O governo e os seus apoiantes dizem que a razoabilidade é um conceito demasiado vago, que nunca foi codificado na lei israelita e que os juízes o aplicam de forma subjectiva. O Supremo Tribunal irritou o governo este ano quando alguns dos seus juízes usaram a ferramenta para impedir Aryeh Deri, um político veterano ultraortodoxo, de servir no gabinete de Netanyahu. Eles disseram que não era razoável nomear Deri porque ele havia sido recentemente condenado por fraude fiscal.

O projecto de lei era uma alteração a uma Lei Básica – um dos conjuntos de leis que têm estatuto quase constitucional em Israel – e analistas israelitas dizem que o Supremo Tribunal nunca interveio ou derrubou, até agora, uma Lei Básica. O tribunal superior discutiu tais leis no passado, mas nunca se pronunciou sobre elas.

O processo de revisão judicial deverá levar meses. O Supremo Tribunal também poderia suspender a lei, impedindo-a de entrar em vigor à medida que considera o caso, mas até agora optou por não o fazer.

Poderosos grupos não parlamentares – como reservistas militares, líderes tecnológicos, académicos, médicos seniores e líderes sindicais – têm tentado pressionar o governo a recuar nos seus planos de revisão judicial. Centenas de líderes da indústria de alta tecnologia afirmaram que estão a considerar transferir os seus negócios para o estrangeiro ou que já iniciaram o processo.

Desde que a lei foi aprovada, mais de 1.000 reservistas de unidades militares de prestígio suspenderam o seu serviço voluntário, de acordo com alianças reservistas, e os médicos realizaram uma breve greve.

Os manifestantes ainda se reúnem nas noites de sábado para grandes manifestações em Tel Aviv.

O Parlamento de Israel, denominado Knesset, suspendeu as férias de verão no final de julho e não se reunirá novamente até outubro. Mas os legisladores da coligação governamental de Netanyahu sinalizaram que pretendem avançar com a próxima parte do processo no outono. Querem dar ao governo maior controlo sobre a comissão que seleciona os novos juízes.

Em julho, Netanyahu sugeriu que seu governo poderia prosseguir mais com seu plano de revisão judicial no final de novembro – mas que ele queria dar tempo para negociações sobre o assunto com a oposição. Tem havido rumores nos meios de comunicação israelitas sobre a possibilidade de se chegar a um compromisso, mas até agora nenhum acordo foi alcançado.

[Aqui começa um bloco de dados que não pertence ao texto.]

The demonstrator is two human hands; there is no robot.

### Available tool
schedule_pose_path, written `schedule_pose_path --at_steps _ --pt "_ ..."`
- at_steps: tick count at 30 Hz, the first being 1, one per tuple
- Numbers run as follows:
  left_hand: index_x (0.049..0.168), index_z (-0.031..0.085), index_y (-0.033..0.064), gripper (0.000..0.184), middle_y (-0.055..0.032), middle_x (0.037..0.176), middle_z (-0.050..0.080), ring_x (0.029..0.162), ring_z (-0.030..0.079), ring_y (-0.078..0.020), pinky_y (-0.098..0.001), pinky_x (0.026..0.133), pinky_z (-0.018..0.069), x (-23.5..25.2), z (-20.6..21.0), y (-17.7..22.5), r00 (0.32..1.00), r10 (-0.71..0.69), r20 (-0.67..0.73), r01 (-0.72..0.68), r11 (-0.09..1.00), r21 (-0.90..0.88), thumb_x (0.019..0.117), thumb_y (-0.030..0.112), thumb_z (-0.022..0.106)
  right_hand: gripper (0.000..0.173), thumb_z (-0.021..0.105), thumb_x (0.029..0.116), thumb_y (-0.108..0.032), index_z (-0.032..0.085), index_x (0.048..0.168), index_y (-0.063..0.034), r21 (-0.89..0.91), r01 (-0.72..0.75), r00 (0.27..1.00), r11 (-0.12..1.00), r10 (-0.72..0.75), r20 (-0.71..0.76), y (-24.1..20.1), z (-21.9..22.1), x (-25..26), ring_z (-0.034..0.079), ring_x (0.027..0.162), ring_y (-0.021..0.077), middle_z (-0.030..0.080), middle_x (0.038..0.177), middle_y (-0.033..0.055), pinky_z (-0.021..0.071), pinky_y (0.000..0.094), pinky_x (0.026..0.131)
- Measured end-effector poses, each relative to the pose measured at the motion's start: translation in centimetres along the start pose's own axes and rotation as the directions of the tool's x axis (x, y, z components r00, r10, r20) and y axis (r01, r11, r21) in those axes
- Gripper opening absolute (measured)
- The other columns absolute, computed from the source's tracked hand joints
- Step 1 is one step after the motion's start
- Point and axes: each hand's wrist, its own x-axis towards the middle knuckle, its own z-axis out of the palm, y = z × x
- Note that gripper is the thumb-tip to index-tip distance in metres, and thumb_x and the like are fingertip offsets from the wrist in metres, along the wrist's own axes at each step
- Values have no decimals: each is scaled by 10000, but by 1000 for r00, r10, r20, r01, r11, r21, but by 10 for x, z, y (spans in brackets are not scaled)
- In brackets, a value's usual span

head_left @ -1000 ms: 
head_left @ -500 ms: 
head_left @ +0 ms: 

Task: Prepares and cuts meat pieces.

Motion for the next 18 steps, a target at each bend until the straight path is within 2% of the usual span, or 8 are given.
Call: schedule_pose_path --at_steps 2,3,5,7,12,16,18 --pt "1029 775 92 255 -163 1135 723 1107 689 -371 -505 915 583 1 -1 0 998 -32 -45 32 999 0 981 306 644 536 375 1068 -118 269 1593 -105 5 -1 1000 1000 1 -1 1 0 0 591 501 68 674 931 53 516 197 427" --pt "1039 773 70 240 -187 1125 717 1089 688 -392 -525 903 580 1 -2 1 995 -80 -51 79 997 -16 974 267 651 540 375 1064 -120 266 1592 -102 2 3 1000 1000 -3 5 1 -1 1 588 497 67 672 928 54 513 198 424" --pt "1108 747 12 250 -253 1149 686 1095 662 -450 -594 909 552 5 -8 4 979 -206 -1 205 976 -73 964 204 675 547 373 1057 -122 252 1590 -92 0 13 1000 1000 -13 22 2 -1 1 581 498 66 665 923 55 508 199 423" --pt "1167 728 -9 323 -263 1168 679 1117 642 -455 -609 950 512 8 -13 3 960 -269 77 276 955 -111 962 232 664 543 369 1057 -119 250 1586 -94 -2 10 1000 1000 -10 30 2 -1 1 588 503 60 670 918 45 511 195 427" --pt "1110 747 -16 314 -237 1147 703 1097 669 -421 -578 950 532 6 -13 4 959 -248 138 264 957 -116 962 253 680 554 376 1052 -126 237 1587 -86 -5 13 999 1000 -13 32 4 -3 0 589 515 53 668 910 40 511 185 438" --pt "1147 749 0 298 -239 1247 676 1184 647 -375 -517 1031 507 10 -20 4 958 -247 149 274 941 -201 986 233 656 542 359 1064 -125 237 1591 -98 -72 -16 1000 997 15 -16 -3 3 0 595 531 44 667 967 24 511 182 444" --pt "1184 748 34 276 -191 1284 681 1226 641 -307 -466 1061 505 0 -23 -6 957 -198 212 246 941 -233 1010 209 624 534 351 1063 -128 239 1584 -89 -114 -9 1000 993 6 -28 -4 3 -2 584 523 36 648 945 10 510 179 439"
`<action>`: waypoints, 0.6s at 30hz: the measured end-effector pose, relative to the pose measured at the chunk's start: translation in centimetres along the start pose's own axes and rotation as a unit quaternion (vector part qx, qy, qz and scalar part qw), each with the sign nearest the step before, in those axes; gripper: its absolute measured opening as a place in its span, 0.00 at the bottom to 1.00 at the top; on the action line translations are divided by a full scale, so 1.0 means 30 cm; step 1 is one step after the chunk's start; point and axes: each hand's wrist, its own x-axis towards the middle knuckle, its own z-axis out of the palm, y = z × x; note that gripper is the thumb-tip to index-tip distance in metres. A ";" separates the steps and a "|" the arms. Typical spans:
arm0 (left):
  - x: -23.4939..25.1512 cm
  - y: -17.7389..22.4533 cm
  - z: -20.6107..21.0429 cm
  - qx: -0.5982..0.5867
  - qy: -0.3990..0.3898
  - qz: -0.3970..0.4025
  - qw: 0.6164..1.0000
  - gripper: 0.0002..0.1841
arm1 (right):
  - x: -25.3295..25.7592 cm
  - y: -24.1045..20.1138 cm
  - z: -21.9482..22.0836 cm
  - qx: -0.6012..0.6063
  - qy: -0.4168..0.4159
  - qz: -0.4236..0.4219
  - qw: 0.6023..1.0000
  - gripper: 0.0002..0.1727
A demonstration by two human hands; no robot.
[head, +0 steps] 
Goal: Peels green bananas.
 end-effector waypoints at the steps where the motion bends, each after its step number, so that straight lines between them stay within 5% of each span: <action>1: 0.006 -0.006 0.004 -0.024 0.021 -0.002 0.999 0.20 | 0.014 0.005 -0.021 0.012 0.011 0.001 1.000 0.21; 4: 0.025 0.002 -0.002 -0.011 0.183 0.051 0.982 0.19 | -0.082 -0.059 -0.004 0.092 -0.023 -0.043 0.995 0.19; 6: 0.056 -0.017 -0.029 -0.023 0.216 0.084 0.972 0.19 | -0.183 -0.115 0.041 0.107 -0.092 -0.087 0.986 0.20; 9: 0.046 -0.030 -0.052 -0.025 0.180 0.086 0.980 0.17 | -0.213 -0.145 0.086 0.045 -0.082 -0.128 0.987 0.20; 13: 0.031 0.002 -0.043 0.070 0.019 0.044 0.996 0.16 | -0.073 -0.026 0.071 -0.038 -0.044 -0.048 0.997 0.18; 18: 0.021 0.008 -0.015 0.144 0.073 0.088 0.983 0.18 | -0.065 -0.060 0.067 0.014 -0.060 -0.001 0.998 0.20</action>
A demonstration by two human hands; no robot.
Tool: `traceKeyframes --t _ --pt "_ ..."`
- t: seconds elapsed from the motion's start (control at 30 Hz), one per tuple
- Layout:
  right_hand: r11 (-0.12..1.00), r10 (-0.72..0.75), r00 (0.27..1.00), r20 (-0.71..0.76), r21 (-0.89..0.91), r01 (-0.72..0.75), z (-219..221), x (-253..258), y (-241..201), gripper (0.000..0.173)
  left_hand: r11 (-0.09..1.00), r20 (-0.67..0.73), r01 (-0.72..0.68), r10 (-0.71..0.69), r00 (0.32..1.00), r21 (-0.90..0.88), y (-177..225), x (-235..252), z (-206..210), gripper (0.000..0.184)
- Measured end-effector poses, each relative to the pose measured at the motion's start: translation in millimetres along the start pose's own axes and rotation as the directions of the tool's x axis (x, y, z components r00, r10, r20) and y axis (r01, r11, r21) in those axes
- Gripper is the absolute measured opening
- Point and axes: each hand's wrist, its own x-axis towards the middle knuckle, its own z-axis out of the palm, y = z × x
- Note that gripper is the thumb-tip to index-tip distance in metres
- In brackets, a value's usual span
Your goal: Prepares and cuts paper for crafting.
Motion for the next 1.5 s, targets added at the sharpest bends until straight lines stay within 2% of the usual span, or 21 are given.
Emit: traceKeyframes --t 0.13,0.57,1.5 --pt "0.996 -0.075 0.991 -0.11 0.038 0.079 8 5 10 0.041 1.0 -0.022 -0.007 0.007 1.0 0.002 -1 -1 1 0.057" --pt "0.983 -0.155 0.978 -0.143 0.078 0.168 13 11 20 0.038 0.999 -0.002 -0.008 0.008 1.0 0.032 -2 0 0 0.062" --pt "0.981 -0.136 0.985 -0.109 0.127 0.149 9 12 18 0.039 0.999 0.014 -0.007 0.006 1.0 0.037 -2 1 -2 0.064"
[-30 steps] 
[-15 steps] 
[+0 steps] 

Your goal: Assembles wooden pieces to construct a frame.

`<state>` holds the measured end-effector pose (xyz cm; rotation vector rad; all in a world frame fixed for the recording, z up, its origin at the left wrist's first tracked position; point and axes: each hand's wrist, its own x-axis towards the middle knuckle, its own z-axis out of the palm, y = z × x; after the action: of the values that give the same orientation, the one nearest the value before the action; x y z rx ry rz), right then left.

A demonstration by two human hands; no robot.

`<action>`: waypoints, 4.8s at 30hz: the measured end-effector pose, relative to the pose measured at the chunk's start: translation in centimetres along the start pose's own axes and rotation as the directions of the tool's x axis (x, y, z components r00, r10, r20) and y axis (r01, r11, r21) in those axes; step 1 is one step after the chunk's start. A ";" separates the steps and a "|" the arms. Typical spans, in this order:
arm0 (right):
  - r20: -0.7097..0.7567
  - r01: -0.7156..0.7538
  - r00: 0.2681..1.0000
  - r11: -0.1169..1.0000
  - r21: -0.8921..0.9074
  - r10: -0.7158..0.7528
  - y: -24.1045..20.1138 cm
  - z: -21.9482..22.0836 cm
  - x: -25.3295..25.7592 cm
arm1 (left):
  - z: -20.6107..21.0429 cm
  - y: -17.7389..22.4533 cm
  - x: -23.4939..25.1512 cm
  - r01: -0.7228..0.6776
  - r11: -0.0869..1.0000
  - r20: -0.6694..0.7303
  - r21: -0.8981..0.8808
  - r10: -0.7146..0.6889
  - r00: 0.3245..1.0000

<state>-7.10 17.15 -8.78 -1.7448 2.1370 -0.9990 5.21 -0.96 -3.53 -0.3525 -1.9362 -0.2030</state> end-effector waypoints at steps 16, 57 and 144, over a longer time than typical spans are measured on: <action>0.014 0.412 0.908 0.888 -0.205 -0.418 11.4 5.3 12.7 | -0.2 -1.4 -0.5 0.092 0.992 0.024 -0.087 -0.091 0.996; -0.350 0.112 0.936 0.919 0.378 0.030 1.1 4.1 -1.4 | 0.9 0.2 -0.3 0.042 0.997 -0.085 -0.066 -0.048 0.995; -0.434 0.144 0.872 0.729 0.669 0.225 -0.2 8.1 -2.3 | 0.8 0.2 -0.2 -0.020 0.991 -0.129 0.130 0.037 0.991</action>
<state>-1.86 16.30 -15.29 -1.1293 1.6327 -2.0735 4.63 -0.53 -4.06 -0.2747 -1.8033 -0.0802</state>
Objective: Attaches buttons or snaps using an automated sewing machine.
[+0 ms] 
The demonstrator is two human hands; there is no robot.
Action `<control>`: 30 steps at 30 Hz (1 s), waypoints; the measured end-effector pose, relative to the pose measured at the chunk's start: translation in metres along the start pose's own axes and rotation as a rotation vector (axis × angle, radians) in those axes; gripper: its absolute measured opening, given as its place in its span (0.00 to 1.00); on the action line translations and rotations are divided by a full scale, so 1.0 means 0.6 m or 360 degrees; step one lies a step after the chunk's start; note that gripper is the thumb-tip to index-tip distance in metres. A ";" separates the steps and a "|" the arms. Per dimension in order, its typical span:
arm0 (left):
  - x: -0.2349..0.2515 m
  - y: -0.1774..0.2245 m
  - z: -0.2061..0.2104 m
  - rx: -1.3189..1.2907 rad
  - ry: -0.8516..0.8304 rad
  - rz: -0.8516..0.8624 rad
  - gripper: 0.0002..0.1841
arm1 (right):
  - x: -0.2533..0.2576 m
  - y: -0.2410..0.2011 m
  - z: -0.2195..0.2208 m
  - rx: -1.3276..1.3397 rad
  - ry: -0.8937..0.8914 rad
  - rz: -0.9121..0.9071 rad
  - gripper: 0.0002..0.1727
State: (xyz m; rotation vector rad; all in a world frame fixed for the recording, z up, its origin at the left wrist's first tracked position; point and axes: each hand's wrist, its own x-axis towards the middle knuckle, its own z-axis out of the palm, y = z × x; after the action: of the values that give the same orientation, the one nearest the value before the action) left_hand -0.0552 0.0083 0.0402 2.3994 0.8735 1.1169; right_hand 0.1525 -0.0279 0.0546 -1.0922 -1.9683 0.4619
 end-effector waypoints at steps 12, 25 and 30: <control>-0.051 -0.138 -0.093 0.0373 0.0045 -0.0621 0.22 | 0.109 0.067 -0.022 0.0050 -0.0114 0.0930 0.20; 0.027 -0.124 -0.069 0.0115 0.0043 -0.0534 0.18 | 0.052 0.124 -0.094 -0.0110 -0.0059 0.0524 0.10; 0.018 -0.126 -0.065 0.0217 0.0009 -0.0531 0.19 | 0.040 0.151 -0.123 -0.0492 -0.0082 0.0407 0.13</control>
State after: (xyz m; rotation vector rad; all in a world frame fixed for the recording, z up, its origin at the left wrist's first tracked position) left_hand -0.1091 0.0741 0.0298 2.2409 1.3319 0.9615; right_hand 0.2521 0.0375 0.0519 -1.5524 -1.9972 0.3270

O governo de Netanyahu tentou anteriormente tomar medidas em outras partes do plano. Uma medida teria permitido ao Parlamento anular as decisões do tribunal, e outra teria dado ao governo mais influência sobre quem seria juiz do Supremo Tribunal. Essas partes do plano foram suspensas face aos protestos, e Netanyahu descartou permitir que o Parlamento anulasse o tribunal. Mas ambos os planos ainda podem ser revistos.

E o Supremo Tribunal de Israel enfrenta agora um estranho dilema que poderá colocar dois ramos do governo do país um contra o outro: os juízes do tribunal superior têm de decidir como lidar com um plano que restringiria o seu próprio poder.

O tribunal disse que ouvirá o caso, tal como solicitaram grupos de oposição, mas o processo de revisão judicial provavelmente levará meses. O Supremo Tribunal também poderia suspender a lei, impedindo-a de entrar em vigor à medida que considera o caso, mas até agora optou por não o fazer.

Mas a legislação é uma alteração a uma Lei Básica – uma das leis que têm estatuto quase constitucional em Israel – e analistas israelitas dizem que o Supremo Tribunal nunca interveio ou derrubou, até agora, uma Lei Básica. O tribunal superior discutiu tais leis no passado, mas nunca se pronunciou sobre elas.

Gabby Sobelman e Hiba Yazbek contribuíram com relatórios.